Quinta-feira, 15 de dezembro de 2011 - 20h17
R$ 350 mil. Esse é o montante que a Prefeitura de Porto Velho repassará a cinco instituições filantrópicas este final de ano. O recurso foi doado pela Câmara Municipal e foi assegurado pela política de austeridade implantada pela presidência da Casa que possibilitou a economia. Para que a prefeitura possa fazer o repasse às entidades, o valor será devolvido aos cofres municipais. As organizações beneficiadas são: a Associação de Pais e Amigos dos Excepcionais (Apae), Associação de
Pais e Amigos do Autista de Rondônia (Ama), Casa Família Roseta, Congregação das Irmãs de Santa Marcelina e Associação dos Pais e Amigos dos Toxocômanos de Rondônia (Apatox.).
A doação foi confirmada pelo presidente da Câmara, vereador Eduardo Rodrigues (PV), na Sessão Especial realizado na manhã desta quinta-feira, ocasião que as cinco instituições filantrópicas foram homenageadas com a entrega de uma Moção de Aplausos a cada uma das entidades que trabalham com pessoas com necessidades especiais e com recuperação de dependentes químicos.

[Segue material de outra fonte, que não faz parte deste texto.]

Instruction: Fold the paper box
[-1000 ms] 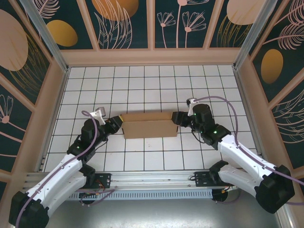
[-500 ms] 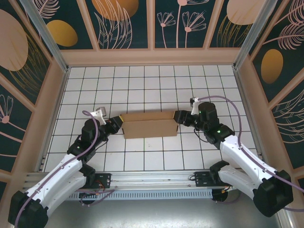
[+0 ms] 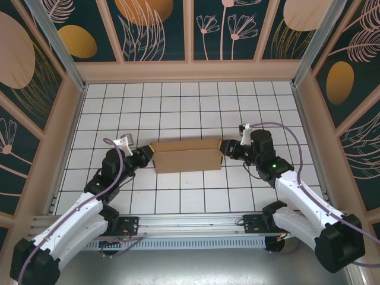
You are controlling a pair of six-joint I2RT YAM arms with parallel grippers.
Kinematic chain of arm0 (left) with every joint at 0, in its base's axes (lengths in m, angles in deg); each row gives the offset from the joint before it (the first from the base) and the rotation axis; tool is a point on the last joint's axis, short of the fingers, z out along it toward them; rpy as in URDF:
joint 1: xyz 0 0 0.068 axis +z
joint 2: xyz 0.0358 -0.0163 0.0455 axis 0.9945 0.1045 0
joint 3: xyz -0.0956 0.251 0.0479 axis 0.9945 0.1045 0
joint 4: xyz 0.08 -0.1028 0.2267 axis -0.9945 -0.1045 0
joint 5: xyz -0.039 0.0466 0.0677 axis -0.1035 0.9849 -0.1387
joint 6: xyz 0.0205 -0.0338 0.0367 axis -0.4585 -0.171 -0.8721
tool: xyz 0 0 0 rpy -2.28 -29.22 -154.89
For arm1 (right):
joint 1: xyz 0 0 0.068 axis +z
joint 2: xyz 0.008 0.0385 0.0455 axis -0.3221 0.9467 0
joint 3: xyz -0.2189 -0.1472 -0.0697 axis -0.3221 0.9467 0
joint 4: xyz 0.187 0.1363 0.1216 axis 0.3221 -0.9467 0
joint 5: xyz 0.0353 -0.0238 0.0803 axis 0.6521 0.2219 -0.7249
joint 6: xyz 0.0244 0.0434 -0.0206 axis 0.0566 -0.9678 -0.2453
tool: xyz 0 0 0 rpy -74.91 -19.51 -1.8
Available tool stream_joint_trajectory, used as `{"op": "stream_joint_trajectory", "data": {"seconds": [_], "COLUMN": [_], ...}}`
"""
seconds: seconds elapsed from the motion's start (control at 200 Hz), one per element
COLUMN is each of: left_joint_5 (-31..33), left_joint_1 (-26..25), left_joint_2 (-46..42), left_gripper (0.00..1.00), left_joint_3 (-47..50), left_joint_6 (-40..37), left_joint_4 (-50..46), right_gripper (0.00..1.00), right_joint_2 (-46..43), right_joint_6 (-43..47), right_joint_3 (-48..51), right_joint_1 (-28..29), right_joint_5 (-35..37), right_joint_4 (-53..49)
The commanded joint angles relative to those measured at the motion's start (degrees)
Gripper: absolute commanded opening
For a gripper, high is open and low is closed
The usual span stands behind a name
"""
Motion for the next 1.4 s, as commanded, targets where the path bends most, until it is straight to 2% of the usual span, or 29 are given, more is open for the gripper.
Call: {"op": "stream_joint_trajectory", "data": {"seconds": [0.0,0.095,0.215,0.345,0.51,0.666,0.826,1.011,1.126,1.231,1.391], "left_joint_5": [2.13,1.94,1.62,0.77,0.56,-0.22,-3.80,2.31,3.35,3.78,5.44], "left_joint_1": [0.11,0.06,-0.20,-1.24,-4.04,-4.07,-4.00,-3.91,-3.80,-3.22,-1.72], "left_joint_2": [2.03,1.92,2.64,4.23,6.38,3.03,4.98,14.46,23.88,32.05,40.03], "left_gripper": [0.23,0.22,0.17,0.11,0.09,0.18,0.30,0.30,0.28,0.27,0.23], "left_joint_3": [3.74,4.26,4.97,6.21,5.64,1.12,-0.91,-8.26,-14.08,-21.66,-29.05], "left_joint_6": [-2.30,-2.09,-1.64,-0.55,-0.52,0.02,1.32,-2.58,-4.45,-7.89,-14.26], "left_joint_4": [-14.11,-13.58,-12.82,-11.48,-10.13,-6.01,3.85,8.59,15.25,16.97,21.08], "right_gripper": [0.34,0.28,0.22,0.16,0.18,0.22,0.24,0.24,0.24,0.24,0.24], "right_joint_2": [2.58,5.02,6.31,7.33,5.97,1.86,4.15,10.49,16.84,22.39,27.19], "right_joint_6": [-0.02,-0.50,-1.68,-2.87,-4.20,-7.19,-7.52,-3.02,-3.32,-2.43,-1.48], "right_joint_3": [3.13,3.38,3.93,5.27,5.62,3.32,-2.53,-12.19,-17.46,-22.99,-22.21], "right_joint_1": [-0.19,0.06,0.43,0.76,1.22,1.22,1.31,-0.42,-3.85,-6.19,-9.37], "right_joint_5": [4.46,8.51,9.82,7.85,3.54,-2.21,-5.23,-3.76,-6.42,-7.34,-8.98], "right_joint_4": [-4.82,-8.93,-11.66,-12.40,-8.79,-1.44,2.49,5.28,10.41,13.64,24.92]}}
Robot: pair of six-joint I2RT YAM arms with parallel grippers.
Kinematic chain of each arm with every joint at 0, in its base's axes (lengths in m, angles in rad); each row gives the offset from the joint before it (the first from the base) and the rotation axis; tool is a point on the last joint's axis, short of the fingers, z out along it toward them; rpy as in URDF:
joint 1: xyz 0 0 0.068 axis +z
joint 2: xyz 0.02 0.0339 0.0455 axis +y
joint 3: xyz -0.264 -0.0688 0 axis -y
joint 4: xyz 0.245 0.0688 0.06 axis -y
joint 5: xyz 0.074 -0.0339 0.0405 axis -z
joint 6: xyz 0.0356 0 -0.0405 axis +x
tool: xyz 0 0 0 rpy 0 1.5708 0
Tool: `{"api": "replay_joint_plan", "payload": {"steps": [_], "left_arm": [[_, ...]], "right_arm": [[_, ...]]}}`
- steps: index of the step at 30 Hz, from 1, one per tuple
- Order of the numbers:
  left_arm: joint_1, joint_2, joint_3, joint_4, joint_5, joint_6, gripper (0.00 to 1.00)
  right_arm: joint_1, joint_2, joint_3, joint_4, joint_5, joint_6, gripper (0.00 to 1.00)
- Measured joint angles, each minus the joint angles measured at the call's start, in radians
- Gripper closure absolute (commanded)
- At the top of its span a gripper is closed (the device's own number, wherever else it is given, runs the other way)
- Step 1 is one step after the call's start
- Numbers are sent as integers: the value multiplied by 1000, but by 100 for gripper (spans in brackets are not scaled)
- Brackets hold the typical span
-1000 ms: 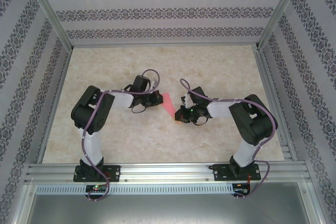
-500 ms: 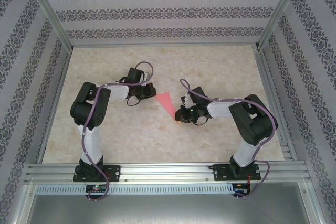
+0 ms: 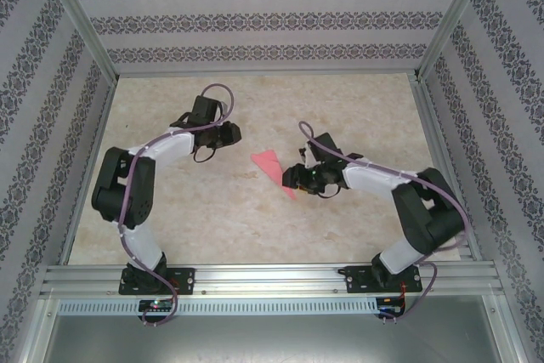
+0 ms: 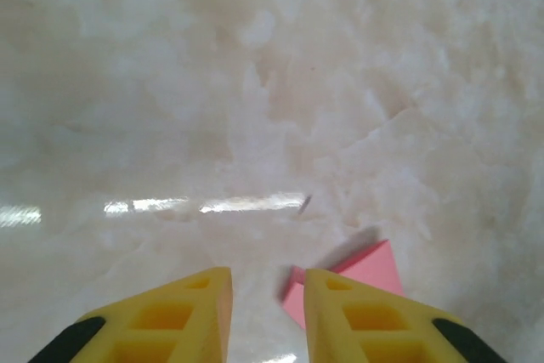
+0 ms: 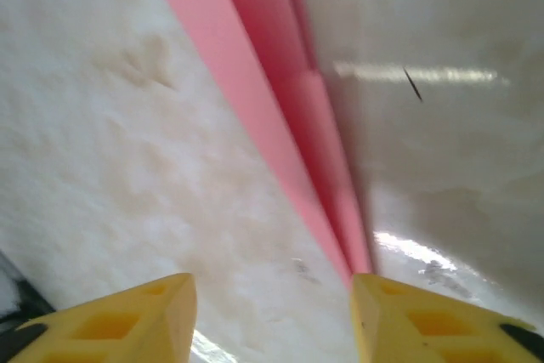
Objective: Fold a paper plane with a square sheet of paper (pick it up from the middle)
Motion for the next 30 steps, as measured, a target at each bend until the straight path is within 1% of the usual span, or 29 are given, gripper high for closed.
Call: {"api": "replay_joint_plan", "payload": {"steps": [2,6,8,10,11,12,13,15,19,22,26,30], "left_arm": [[-32,-39,0,-37,-42,-9,60],[-134,-66,2,-118,-125,-39,50],[-193,-64,11,-169,-169,-57,43],[-250,-58,34,-218,-214,-79,34],[-279,-53,53,-239,-236,-91,30],[-302,-46,70,-255,-254,-103,26],[-329,-33,95,-270,-274,-116,23],[-370,1,143,-292,-304,-137,20],[-425,116,261,-349,-347,-169,17],[-449,215,360,-415,-383,-181,17],[-465,319,460,-499,-428,-190,22],[-468,359,490,-555,-449,-203,28]], "right_arm": [[-16,-65,25,-10,31,-5,31],[-74,-163,51,-24,119,-19,21],[-124,-179,51,-44,164,-28,17],[-176,-181,40,-49,199,-35,13],[-201,-182,30,-51,214,-35,10],[-224,-185,16,-51,226,-35,5],[-246,-190,-1,-50,238,-34,2],[-282,-201,-33,-47,261,-28,2],[-325,-211,-72,-39,298,-25,2],[-331,-215,-94,-27,318,-21,2],[-330,-216,-111,-18,334,-13,2],[-331,-215,-112,-8,344,-11,2]]}}
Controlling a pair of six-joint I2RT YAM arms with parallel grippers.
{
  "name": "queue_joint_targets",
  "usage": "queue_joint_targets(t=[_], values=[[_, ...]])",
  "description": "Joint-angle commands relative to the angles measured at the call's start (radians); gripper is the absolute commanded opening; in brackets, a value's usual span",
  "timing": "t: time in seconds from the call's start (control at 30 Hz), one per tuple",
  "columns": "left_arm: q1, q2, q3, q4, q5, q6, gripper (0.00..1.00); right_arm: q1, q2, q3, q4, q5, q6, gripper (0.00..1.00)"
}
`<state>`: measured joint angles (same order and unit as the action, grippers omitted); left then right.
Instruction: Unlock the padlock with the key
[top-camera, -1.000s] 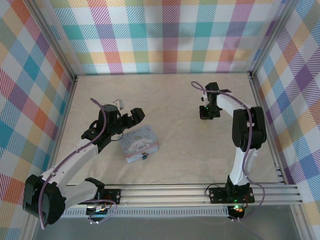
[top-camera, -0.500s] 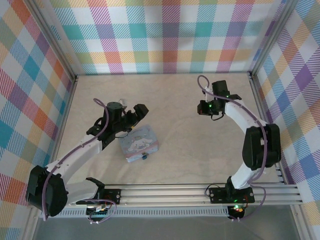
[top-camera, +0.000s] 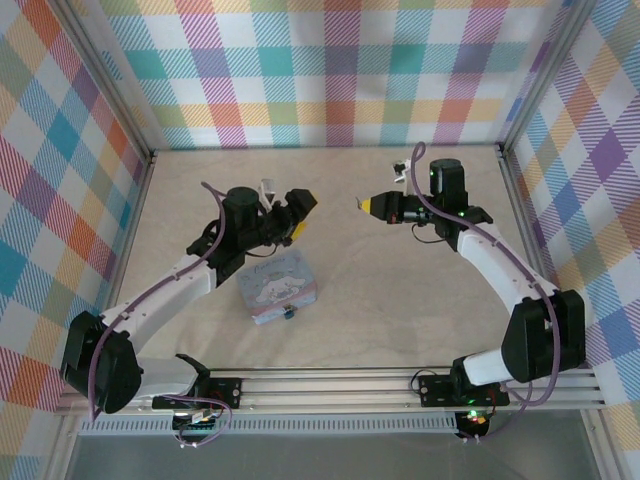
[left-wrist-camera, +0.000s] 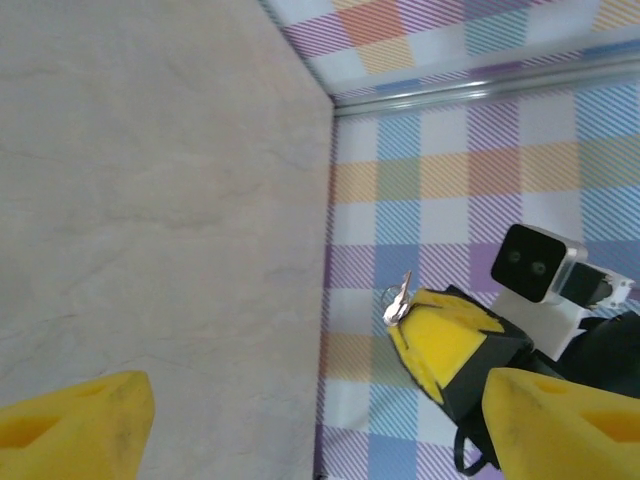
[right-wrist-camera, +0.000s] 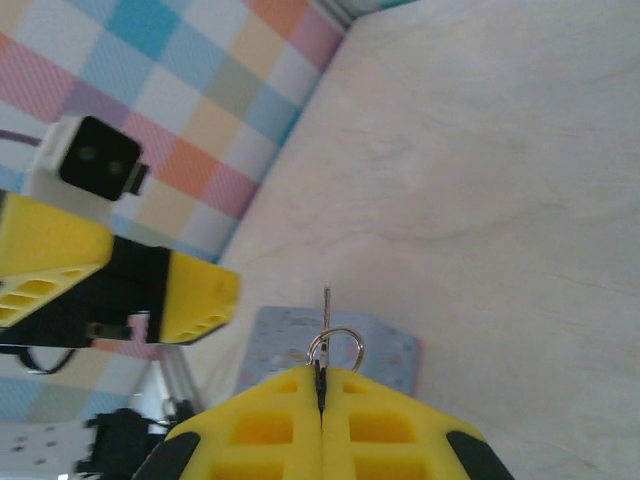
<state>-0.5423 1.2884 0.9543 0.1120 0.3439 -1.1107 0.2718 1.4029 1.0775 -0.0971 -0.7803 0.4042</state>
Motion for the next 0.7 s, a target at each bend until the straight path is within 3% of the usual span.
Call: queue_joint_targets(t=[0.0,0.37,0.53,0.67], values=[[-0.024,0.016,0.048,0.1,0.041,0.011,0.82,0.018,-0.033,-0.024,0.127,-0.112,0.115,0.0],[-0.062,0.074,0.101,0.19,0.082,0.022,0.75,0.082,-0.051,-0.036,0.245,-0.192,0.249,0.0],[-0.072,0.095,0.116,0.2,0.094,0.02,0.66,0.102,-0.046,-0.036,0.27,-0.196,0.282,0.0],[-0.077,0.103,0.12,0.206,0.093,0.018,0.53,0.112,-0.038,-0.036,0.289,-0.196,0.301,0.0]])
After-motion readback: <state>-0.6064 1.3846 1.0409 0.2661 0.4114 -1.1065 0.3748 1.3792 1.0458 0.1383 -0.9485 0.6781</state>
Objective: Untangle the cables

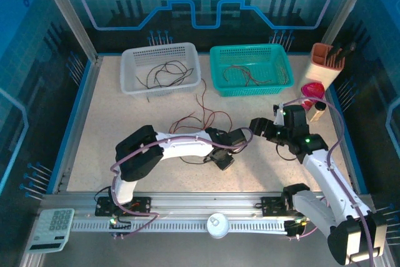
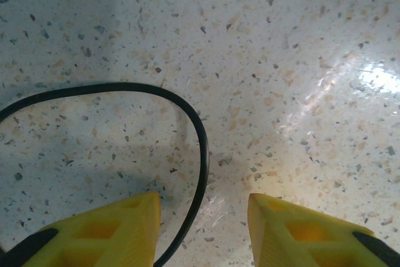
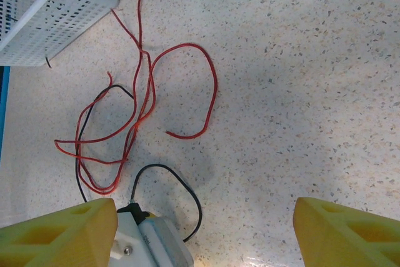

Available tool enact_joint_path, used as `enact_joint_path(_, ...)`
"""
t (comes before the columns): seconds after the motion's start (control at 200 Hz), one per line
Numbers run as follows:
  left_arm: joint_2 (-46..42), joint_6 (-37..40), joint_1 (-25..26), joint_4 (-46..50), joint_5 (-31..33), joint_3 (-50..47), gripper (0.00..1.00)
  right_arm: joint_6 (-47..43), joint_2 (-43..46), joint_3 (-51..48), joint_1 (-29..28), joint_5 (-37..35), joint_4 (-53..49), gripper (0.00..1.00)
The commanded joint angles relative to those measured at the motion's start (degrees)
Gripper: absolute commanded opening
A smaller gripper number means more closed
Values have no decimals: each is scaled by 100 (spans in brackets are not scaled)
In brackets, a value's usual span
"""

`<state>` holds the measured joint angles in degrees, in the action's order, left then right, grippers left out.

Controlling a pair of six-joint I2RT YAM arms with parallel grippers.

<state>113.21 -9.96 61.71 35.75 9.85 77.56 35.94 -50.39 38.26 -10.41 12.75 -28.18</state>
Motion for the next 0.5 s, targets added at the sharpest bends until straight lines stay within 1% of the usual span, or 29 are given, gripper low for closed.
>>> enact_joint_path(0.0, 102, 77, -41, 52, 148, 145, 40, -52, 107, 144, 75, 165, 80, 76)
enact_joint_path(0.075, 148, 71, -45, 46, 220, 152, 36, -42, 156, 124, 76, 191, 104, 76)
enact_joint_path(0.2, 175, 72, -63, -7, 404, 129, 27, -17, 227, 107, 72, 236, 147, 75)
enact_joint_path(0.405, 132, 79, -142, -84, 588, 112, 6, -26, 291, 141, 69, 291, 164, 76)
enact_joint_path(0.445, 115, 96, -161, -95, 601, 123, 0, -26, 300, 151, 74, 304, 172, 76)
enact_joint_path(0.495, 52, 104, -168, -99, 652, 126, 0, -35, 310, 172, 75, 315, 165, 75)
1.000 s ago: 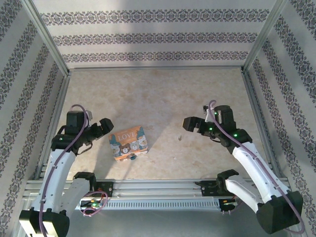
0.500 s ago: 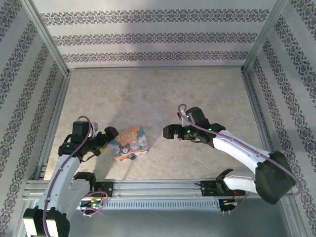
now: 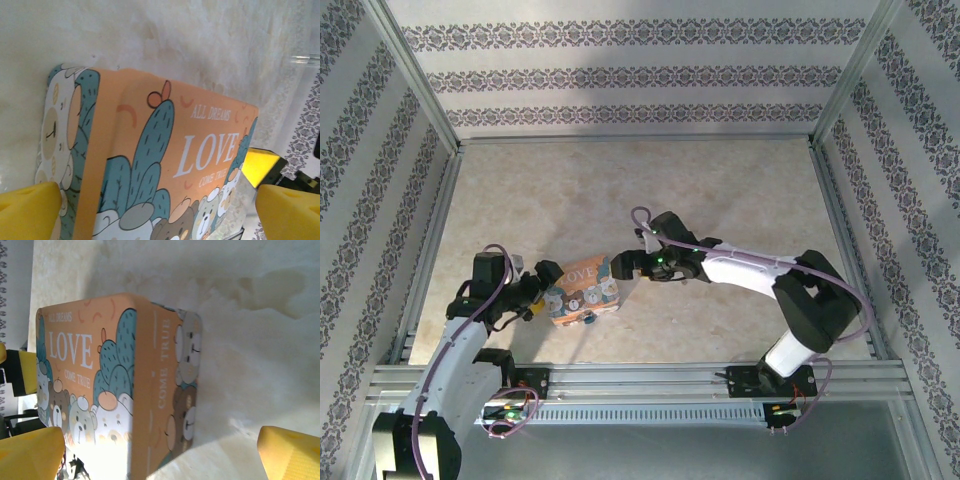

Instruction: Unlock a padlock with a key

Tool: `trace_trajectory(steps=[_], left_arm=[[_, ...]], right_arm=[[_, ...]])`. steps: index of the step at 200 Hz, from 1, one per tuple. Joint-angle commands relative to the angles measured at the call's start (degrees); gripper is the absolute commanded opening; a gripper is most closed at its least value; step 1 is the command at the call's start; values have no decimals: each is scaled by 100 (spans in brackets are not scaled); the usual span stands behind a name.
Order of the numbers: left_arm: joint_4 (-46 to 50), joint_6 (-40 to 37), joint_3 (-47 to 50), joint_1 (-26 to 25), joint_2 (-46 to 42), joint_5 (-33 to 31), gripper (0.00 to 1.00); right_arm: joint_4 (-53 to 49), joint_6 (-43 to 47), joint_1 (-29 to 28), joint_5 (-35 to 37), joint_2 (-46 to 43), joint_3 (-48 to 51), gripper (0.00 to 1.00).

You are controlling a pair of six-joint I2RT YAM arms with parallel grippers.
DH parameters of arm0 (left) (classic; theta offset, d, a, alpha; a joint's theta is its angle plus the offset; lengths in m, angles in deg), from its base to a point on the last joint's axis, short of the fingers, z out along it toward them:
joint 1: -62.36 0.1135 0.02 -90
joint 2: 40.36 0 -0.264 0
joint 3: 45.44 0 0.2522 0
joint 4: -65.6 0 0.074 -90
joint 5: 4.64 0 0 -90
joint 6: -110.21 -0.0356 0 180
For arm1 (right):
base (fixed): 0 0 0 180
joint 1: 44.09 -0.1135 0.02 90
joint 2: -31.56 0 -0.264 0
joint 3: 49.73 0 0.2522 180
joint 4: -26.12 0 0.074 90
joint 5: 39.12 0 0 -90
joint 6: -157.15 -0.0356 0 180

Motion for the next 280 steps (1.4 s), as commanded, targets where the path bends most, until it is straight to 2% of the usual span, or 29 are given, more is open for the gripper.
trace_trajectory(steps=[1, 51, 109, 150, 190, 219, 280], left_arm=[[-408, 222, 109, 67, -15, 221, 99], [-600, 367, 165, 19, -6, 270, 99], [-1114, 482, 105, -147, 256, 236, 100], [-1547, 276, -270, -394, 934, 179, 99], [-1742, -152, -833, -889, 1696, -101, 99], [-2334, -207, -1080, -1213, 2250, -283, 99], [-2804, -584, -2111, -1623, 3639, -575, 99]], right_arm=[[304, -215, -128, -321, 276, -256, 98], [406, -358, -336, -484, 618, -490, 98], [727, -600, -344, -766, 625, -539, 99], [1026, -798, -230, -839, 615, -497, 98], [1221, -903, -79, -878, 573, -413, 98], [1259, -895, 110, -847, 519, -409, 98], [1250, -840, 568, -825, 475, -462, 98]])
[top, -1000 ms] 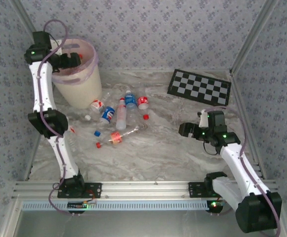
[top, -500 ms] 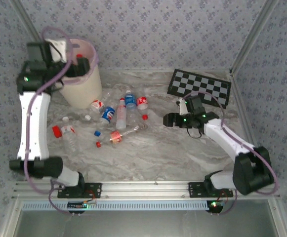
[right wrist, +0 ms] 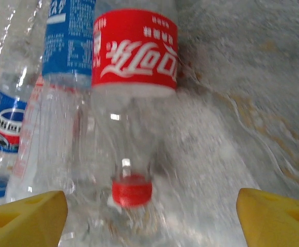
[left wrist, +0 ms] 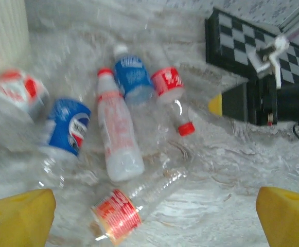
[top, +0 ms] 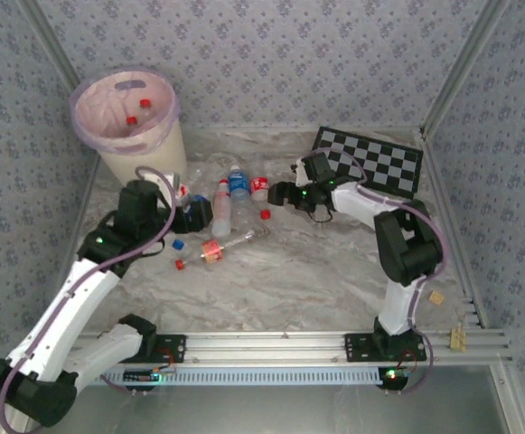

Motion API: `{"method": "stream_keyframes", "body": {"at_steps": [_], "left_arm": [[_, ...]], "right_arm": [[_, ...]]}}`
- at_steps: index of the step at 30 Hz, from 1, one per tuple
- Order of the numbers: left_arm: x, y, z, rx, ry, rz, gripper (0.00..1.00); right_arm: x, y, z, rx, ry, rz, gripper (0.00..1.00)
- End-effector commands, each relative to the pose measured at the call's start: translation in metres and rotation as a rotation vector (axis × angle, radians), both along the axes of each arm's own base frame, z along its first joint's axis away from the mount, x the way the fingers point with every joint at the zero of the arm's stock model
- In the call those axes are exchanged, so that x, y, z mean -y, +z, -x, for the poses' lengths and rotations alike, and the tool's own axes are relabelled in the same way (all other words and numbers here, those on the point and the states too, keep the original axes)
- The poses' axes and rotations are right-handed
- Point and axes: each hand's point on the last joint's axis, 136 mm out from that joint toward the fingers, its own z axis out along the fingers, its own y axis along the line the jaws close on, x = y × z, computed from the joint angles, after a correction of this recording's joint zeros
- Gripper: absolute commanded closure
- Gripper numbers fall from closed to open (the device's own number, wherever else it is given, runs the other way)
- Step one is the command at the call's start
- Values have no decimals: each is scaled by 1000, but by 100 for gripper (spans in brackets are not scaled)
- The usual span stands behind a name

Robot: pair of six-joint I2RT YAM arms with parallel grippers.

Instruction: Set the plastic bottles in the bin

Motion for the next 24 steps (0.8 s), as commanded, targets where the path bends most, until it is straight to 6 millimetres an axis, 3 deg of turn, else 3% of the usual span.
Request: {"method": "stream_keyframes", "body": {"at_steps": [1,8,15,19,24], "left_arm": [[14,-10,-7,-8,61,184,0],[15,-21,-8,-19,61,184,1],[16,-28,-8,-25,60,196,2],[16,-27,-7,-23,56,199,2],[20,-25,-5,-37,45,219,2]], "right_arm": [[-18,0,-15,-12,-2,-34,11],[-50,-18,-23,-48,43,-63,8],[-52,-39,-28,-85,21,-33,6],[-49,-44,-30,-94,6,-18,13],[-45,-39,-30,-91,10,-26,32]]}}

O prefeito Roberto Sobrinho foi representado no evento pela primeira-dama do município, Lucilene Peixoto, que compareceu acompanhada dos secretários José Gadelha, da Secretaria Municipal do Meio Ambiente (Sema); Cláudio Carvalho, Secretaria Municipal de Transportes e Trânsito (Semtran); Sérgio Pacífico, da Secretaria Municipal de Planejamento e Gestão (Sempla); Ana Cristina Cordeiro, da Secretaria Municipal da Fazenda (Semfin), Kleber Lavor, da Secretaria Municipal de Esporte e Lazer (Semes), José Wildes, da Secretaria Municipal de Agricultura e Abastecimento (Semagric); o presidente da Fundação Iaripuna, Itamar dos Santos Lopes, o “Tatá”; e procurador Geral do Município, Mário Jonas Guterres; e o presidente do Instituto de Previdência e Assistência do Município (Ipam), João Herbety.
A primeira-dama Lucilene Peixoto, em nome do município elogiou a decisão do presidente da Casa, pela atitude tomada lembrando que é de ações concretas como essa que essas entidades precisam para desenvolver suas atividades. E lembrou que, em busca de uma nomenclatura politicamente correta, já se modificou várias vezes as denominações para identificar pessoas com algum tipo de limitação. “Primeiro era pessoa com deficiência, depois pessoa portadora de deficiência. Mais recentemente adotou-se a nomenclatura portadora de necessidades especiais. Mas para mim, o politicamente correto é fazer o que a Câmara de Porto Velho está fazendo, uma ação concreta que beneficia diretamente essas instituições”, afirmou.
Lucilene Peixoto afirmou ainda que não é porque essas pessoas sejam portadoras de alguma deficiência que elas têm que ser tratadas de forma excludente. Para ela, a inclusão social é o melhor caminho. “A prefeitura de Porto Velho, na gestão do Roberto Sobrinho, tem suas políticas públicas voltadas à valorização desse segmento da sociedade, por entender que as pessoas portadoras de necessidades especiais e os dependentes químicos necessitam, mais do que qualquer outro, de apoio institucional. E a sociedade também tem um papel fundamental nessa questão, acabando com o preconceito, com a discriminação”, frisou.
O presidente Eduardo Rodrigues, ao justificar a medida, lembrou que visita que ele e um grupo de vereadores fizeram a essas instituições e ficaram sensibilizados pelo trabalho desenvolvidos por elas nas áreas de recuperação de dependentes químicos e também na inclusão dos portadores de necessidades especiais. “E sabendo da seriedade na administração de todas elas apresentamos essa proposta aos demais vereadores que foi acatada por todos”, disse.